Page 192 of When Lies Unfold

Abuelita was certainly right all along. Fate really is in control.

I never anticipated remarrying, let alone marrying another narco. But fate taught me a powerful lesson: to never underestimate it or the surprises—and gifts—it has in store.

I could’ve never imagined that after all the suffering, heartache, and pain, I would experience an abundance of pure joy.

I never imagined I’d find love. That I’d be a mother. That I’d have a family—one supportive and loving in its own unique way. A family made up of individuals who’d risk their lives to defend one another. One that’s made up of those not blood-related but bonded by loyalty, love, and respect.

I never imagined any of those possibilities coming true, but they have. All because of Santiago Hernández, Central America’s most ruthless cartel leader.

Notoriously violent. Cunning. Powerful. Those are all characteristics he’s known to emulate. But to me, he’ll always be Santy, my beloved husband.

The man with the little ponytail…and the biggest heart.

90

ALMA HERNÁNDEZ

A Few Decades Later

When you find yourself entrenched deep in the shadows, it’s for a reason. There’s a lesson to be learned. It may not seem like it at the time, but fate always has a purpose.

I can attest to this because it led me to your father. The first time we met, other forces were already in motion. When we met again, we were far different people. We needed to rebuild ourselves to be better, stronger, and more resilient.

We each found our inner strength through circumstances intent on destroying us. But we didn’t succumb.
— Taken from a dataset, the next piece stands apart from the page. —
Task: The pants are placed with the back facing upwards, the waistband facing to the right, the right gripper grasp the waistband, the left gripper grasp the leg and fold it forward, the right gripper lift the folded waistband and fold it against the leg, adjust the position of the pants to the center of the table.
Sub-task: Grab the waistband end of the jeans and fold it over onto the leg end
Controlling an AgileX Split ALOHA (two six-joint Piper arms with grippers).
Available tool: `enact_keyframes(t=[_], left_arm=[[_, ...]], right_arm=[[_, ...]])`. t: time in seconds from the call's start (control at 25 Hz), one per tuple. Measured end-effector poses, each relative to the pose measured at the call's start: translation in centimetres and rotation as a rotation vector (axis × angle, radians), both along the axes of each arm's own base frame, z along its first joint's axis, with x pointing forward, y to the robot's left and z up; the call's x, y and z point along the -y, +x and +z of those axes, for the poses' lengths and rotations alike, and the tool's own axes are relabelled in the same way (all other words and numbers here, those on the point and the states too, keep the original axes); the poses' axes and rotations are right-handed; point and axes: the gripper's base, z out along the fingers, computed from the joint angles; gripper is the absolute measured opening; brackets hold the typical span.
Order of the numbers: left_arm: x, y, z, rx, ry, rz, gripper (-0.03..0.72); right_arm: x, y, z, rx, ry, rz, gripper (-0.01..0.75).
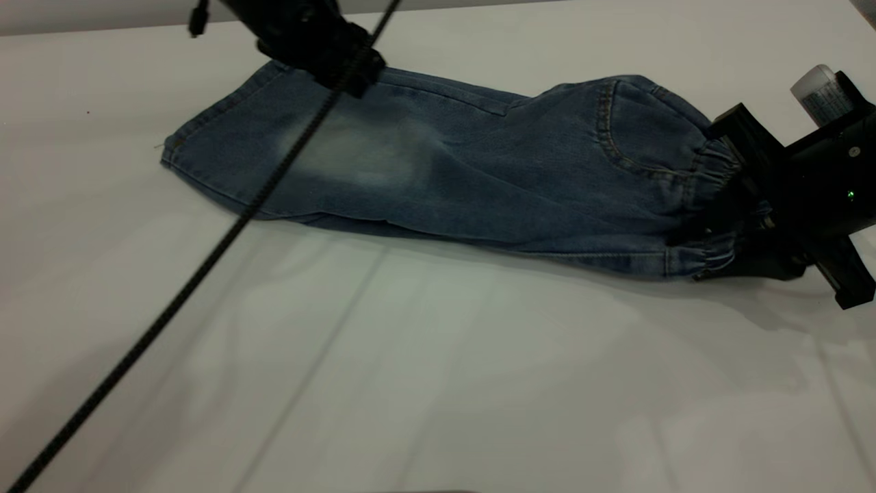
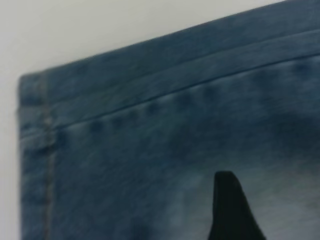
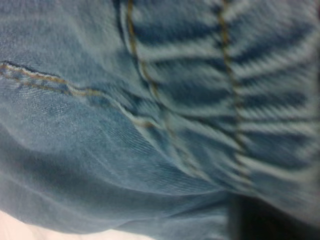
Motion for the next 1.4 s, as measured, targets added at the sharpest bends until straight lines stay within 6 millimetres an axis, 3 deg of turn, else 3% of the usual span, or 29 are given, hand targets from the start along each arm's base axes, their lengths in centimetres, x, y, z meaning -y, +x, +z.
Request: enact_keyframes(t=[0.04, 0.12, 0.44, 0.72, 0.84, 1.16, 1.4], left_arm=[[0.6, -0.3, 0.0, 0.000, 0.000, -0.014, 0.380], [1.6, -0.8, -0.4, -0.008, 0.004, -0.038, 0.380], [6.4, -3.6, -4.2, -0.061, 0.030, -0.160, 0.380], [11.4, -7.2, -4.6, -0.072, 0.005, -0.257, 0.379], [13.0, -8.5, -4.6, -0.080, -0.031, -0.263, 0.379], [16.1, -10.7, -4.9, -0.086, -0.171, -0.234, 0.379], [15.9, -11.1, -4.8, -0.128, -0.112, -0.238, 0.379]], right_arm=[[0.0, 0.0, 0.0, 0.010, -0.006, 0.014, 0.074], [0.0, 0.0, 0.0, 0.029, -0.016, 0.042, 0.047], [-0.5, 0.2, 0.9, 0.133, 0.004, 0.149, 0.044], [-2.1, 0.7, 7.3, 0.426, 0.194, 0.273, 0.044], [-2.2, 0.4, 9.7, 0.529, 0.175, 0.345, 0.044], [-2.1, -0.8, 12.3, 0.622, 0.133, 0.444, 0.044], [-2.3, -1.3, 12.5, 0.629, 0.150, 0.506, 0.044]])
Everyone has to deal with traumatic experiences. But if you let it define you, you’ve lost the battle entirely. Instead, use it as fuel to rise higher and to better yourself the way you want.

Remember, my love: Always pave your own way, and don’t be afraid of those shadows. Make them fear you instead. Force them to face the light. But most of all, I want you to live every second as though it’s your last—without a single regret.

I love you, my sweet girl, and am so very proud of the young woman you’ve become.

Fate’s a ruthless bitch at times, and I hate the hell it put my mother through. Yet it brought her back to my dad. And, in turn, it brought her to me.

My mother wrote little notes for me year after year and kept ’em in a journal. She gifted it to me once Dad retired and handed over his business to me.

Every single entry’s special and relevant in a particular way. Many of ’em I’ve reread time and again.

I change up the entry I carry with me dependin’ on what’s happenin’ in my life. Shitty times come and go, but I don’t let it get me down.

Both my parents are responsible for teachin’ me that.

They’re also the reason I believe in love. Maybe not happily-ever-afters the way the movies portray, but the real, authentic kind. The type that includes struggles and triumphs and love that never dies.

They made me believe that I can achieve just about anythin’ if I’m stubborn enough and work my ass off. It’s how I got where I am today, provin’ myself not only to my father, but to the men who worked for him and subsequently chose to work for me.

I like to think I inherited my strength and determination from my parents. My father taught me that gettin’ my hands on all the information I can to increase my intelligence is critical.

My mom taught me how important it is to be resilient. To learn to navigate the thickest part of the jungle and maintain the utmost respect for nature. To keep my body and mind strong and healthy.

Most of all, she showed me what it meant to be willin’ to sacrifice for those you love. To willingly walk directly into danger.

She did that for me when I was just a child. That moment confirmed that there was no other woman on this earth I wanted as my mother.

Even though I wasn’t her biological daughter, she never treated me like it. I never called her my stepmother, and she never introduced me as her stepdaughter.

I never once wondered if she loved me. If she cherished me. If she adored me. She did all that and more.

I’ve always believed that my mother had a little magic to her, ’cause she not only changed my life for the better, but my father’s, too.